Svolta nell’omicidio del gioielliere Mortilli, dopo 26 anni trovato il terzo uomo: ecco come

Padenghe del Garda, ne è convinta la Procura che avrebbe identificato l’ultimo dei banditi grazie al profilo genetico

L'ingresso dell'hotel e i carabinieri

L'ingresso dell'hotel e i carabinieri

Era la sera del 21 maggio 1997. Carlo Mortilli, rappresentante di orologi di lusso, fu freddato da un colpo di pistola durante una rapina degenerata nel parcheggio dell’hotel West Garda di Padenghe del Garda.
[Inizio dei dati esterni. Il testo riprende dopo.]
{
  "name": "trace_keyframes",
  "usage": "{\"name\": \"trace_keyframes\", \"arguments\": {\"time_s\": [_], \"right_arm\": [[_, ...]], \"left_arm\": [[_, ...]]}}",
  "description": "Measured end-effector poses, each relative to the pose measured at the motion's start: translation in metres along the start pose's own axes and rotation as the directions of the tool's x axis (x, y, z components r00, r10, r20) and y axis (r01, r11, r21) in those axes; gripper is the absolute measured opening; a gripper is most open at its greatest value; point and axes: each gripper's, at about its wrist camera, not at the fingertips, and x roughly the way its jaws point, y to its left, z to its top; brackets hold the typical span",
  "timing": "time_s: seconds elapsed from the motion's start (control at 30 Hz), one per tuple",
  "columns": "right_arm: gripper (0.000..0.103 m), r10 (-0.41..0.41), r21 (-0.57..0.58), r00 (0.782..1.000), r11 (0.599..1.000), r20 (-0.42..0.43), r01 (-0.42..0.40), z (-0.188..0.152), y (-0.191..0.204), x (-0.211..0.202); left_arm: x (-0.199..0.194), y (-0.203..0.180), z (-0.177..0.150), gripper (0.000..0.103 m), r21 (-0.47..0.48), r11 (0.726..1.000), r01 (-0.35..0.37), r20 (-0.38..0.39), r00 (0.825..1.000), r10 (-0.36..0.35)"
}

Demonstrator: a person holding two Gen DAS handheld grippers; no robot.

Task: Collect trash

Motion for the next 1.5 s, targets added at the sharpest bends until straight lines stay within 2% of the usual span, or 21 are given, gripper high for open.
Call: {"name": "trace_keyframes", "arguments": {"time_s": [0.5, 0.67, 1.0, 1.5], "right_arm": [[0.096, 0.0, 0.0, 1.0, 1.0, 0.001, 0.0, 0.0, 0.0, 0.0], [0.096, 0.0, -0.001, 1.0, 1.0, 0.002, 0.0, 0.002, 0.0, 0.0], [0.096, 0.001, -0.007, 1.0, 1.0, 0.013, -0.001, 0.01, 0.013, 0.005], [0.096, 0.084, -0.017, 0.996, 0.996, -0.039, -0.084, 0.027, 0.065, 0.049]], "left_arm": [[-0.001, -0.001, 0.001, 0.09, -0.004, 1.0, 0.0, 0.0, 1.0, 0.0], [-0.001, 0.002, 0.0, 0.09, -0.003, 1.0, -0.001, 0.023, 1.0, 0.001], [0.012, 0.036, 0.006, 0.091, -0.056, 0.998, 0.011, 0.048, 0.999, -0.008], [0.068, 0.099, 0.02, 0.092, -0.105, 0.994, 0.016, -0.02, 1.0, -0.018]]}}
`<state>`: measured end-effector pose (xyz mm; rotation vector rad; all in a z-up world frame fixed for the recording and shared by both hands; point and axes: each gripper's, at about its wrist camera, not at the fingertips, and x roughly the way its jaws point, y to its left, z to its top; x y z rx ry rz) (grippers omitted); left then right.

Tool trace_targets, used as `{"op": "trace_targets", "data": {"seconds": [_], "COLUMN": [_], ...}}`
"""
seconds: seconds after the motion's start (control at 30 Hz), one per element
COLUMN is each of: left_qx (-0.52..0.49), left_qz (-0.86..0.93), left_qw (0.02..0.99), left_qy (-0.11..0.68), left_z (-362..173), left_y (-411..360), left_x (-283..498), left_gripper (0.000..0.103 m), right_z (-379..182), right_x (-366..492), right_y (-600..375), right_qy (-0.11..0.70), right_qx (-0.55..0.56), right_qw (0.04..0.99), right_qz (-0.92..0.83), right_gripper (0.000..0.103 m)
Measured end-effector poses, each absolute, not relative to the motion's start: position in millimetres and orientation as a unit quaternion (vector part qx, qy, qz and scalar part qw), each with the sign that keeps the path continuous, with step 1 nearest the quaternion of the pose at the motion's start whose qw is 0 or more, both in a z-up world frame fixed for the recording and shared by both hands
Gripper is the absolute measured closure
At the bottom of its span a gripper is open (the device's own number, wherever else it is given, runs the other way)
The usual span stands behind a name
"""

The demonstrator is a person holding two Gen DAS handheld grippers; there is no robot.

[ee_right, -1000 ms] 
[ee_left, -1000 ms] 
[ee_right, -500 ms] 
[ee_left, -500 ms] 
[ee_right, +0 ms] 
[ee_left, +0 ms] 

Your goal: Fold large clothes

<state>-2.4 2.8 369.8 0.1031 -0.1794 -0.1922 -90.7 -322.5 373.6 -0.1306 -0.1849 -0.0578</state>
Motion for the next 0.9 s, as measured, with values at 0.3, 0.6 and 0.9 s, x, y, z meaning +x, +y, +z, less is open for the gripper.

Sulla scena del delitto c’erano tre malviventi, ma solo due furono identificati, arrestati e condannati.

All’appello mancava un terzo uomo, che dopo 26 anni avrebbe un nome e cognome: Alessandro Galletta, cinquantenne originario di Messina, di casa nel Bresciano. La procura gli ha notificato un provvedimento di conclusione indagini per l’omicidio e la rapina del gioielliere. Un cold case riaperto, per l’appunto, grazie alla prova del Dna rintracciato sui reperti raccolti all’epoca, ma che in precedenza non era stato abbinato a un volto con ragionevole certezza. Quella sera di maggio Mortilli fu attirato in trappola da finti clienti che credeva interessati a un affare, invece erano rapinatori pronti a scappare con la sua valigetta carica di orologi.

Alla ferma e inattesa reazione del gioielliere, però, uno dei banditi premette il grilletto, sparandogli a bruciapelo. Per la giustizia a uccidere fu Marcello Domenico Fortugno, condannato per l’omicidio e la rapina a 17 anni e otto mesi. Il secondo uomo era Fabio Consolato, colui che avrebbe teso la trappola, ritenuto colpevole solo di rapina: rimediò una condanna a quattro anni. Entrambi erano stati assolti in primo grado ma la Corte d’assise d’appello ribaltò il verdetto, confermato in Cassazione.

Ora il ritorno in auge della figura di Galletta, pluripregiudicato, in un primo tempo finito nel registro degli indagati ma poi archiviato per mancanza di riscontri certi. Su alcuni reperti sequestrati all’epoca - passamontagna e guanti abbandonati sulla scena del delitto - era stato isolato un Dna. Il profilo genetico del cinquantenne, raccolto dalla penitenziaria in occasione di un suo ingresso in carcere, è stato inserito nella banca dati nazionale (attiva del 2016) e si è scoperto che combacia con quello isolato sugli oggetti sequestrati nel 1997, già analizzato dal Ris di Parma. Il sospettato ha tre settimane per decidere se farsi sentire dal magistrato o depositare materiale difensivo. Poi la Procura potrà chiedere il processo.